| WORK REQUEST |
Entries below include pictures. Output exactly the lines from the one with "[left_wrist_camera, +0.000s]" down to the one with "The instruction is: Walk", both ends included, and leave the pictures out.

| Items from a dataset |
........
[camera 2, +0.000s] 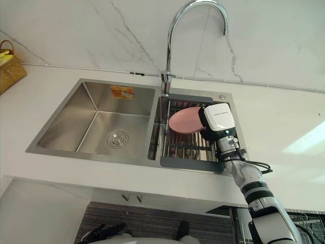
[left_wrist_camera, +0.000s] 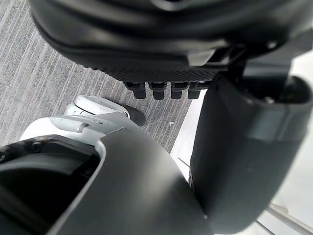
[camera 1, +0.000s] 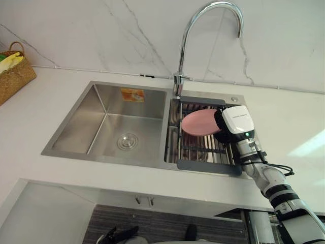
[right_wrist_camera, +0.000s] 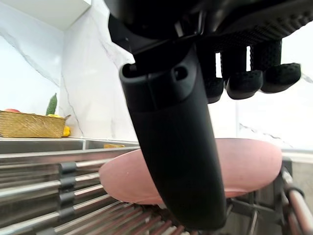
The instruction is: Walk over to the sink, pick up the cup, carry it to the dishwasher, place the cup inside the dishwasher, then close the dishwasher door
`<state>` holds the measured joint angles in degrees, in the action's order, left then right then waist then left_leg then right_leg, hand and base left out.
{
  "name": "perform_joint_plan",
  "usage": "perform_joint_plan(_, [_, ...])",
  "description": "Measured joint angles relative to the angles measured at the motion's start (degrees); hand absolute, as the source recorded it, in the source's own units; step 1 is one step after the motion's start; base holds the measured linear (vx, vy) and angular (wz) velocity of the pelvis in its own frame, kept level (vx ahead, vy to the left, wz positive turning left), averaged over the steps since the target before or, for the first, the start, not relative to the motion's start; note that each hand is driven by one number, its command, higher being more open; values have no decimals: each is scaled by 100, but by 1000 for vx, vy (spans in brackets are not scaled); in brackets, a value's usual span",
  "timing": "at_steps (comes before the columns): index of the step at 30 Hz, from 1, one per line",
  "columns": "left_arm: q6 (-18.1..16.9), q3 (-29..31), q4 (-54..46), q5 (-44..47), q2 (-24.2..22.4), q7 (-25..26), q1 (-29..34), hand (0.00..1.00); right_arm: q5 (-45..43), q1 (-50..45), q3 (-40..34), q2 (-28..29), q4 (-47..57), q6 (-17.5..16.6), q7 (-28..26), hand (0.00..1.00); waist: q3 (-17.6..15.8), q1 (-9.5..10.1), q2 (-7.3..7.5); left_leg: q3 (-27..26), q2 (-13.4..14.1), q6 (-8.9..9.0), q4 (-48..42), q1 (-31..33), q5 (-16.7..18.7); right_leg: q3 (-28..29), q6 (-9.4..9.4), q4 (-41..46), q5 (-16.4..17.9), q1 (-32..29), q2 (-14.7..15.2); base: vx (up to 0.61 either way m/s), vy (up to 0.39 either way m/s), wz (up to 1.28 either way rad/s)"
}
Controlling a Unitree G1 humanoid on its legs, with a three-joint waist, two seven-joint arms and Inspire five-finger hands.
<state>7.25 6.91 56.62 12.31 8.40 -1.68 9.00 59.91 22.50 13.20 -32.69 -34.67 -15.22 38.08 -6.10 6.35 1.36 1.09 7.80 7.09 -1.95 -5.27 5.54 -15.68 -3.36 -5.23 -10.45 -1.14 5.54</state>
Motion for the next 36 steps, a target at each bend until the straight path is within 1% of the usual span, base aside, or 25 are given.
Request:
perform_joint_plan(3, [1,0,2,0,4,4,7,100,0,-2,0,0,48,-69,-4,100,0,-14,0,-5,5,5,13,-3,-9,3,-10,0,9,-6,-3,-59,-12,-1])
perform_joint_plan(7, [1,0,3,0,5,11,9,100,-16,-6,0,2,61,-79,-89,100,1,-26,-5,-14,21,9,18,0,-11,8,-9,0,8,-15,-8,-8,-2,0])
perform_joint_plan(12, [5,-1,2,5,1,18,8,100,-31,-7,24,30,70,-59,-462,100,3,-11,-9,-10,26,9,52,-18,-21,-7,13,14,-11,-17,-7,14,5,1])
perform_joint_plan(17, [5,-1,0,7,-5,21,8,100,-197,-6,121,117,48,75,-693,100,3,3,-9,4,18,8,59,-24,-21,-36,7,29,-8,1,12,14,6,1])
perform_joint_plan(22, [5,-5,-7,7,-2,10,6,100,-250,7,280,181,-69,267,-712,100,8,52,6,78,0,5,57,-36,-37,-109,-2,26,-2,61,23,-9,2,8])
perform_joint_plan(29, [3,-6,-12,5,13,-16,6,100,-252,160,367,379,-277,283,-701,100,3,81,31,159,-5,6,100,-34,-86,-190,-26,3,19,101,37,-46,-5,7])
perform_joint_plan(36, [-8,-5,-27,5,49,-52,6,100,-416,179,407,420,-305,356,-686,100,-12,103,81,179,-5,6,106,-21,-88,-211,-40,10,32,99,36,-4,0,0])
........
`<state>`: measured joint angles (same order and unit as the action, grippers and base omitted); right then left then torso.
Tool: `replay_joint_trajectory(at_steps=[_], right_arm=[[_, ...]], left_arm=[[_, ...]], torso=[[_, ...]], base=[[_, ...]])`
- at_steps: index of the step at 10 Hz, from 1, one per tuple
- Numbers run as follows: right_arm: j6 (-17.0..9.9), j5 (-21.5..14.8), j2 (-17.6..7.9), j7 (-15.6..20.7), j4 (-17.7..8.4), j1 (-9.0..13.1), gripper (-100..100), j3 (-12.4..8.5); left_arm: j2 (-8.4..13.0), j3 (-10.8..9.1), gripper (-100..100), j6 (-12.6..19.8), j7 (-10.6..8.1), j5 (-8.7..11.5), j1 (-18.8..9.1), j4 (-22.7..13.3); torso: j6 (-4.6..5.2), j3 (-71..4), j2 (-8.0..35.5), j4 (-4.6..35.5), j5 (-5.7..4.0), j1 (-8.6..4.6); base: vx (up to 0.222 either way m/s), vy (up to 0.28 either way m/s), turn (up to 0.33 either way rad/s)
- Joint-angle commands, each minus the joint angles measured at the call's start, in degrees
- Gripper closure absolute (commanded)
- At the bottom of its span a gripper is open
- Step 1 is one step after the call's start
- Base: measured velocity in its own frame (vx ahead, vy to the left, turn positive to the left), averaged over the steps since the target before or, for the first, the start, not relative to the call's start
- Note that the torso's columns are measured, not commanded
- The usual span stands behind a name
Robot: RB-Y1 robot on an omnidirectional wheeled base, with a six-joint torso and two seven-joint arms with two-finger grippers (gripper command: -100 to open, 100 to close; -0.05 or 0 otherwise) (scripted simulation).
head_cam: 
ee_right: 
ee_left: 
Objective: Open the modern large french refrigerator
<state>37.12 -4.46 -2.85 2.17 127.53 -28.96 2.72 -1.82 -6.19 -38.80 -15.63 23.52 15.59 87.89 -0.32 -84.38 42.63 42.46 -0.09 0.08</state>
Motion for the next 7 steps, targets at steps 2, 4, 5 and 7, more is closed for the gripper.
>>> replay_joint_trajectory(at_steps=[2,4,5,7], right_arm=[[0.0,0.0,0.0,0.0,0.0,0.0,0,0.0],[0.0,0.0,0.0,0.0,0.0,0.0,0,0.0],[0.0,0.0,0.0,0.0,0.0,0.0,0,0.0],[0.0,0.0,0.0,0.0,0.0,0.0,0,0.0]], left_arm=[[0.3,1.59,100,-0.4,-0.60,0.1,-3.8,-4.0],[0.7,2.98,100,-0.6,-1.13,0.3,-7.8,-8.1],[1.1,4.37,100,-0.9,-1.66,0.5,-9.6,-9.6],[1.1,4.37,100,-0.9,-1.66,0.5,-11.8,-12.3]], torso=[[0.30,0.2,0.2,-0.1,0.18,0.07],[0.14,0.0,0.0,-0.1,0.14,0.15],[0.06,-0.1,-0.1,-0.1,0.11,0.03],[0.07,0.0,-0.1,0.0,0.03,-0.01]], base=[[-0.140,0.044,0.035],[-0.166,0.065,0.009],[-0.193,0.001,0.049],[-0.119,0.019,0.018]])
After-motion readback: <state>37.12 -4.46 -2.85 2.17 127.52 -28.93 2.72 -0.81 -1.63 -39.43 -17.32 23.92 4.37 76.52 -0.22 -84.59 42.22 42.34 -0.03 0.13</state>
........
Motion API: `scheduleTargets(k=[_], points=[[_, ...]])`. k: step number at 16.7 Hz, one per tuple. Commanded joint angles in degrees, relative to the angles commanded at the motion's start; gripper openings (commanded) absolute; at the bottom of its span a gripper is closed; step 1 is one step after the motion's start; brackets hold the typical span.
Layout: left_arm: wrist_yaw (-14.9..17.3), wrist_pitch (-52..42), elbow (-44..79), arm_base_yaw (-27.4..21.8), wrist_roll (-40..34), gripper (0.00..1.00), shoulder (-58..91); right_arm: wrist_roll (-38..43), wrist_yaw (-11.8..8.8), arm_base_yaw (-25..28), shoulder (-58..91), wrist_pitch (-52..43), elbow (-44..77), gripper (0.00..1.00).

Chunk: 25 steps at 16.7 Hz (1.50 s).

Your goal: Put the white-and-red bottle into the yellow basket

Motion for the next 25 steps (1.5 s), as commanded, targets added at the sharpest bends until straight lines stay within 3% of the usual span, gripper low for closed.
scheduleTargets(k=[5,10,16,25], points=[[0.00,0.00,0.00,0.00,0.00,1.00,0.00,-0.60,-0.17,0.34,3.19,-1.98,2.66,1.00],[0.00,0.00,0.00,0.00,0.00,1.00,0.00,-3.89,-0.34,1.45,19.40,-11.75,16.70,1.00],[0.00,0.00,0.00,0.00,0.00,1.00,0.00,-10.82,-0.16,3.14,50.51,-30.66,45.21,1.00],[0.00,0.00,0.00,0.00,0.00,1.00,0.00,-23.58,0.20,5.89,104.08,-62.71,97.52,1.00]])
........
| RESULT OF THIS TASK |
[left_wrist_camera, +0.000s] 
[camera 1, +0.000s] 
[right_wrist_camera, +0.000s] 
The instruction is: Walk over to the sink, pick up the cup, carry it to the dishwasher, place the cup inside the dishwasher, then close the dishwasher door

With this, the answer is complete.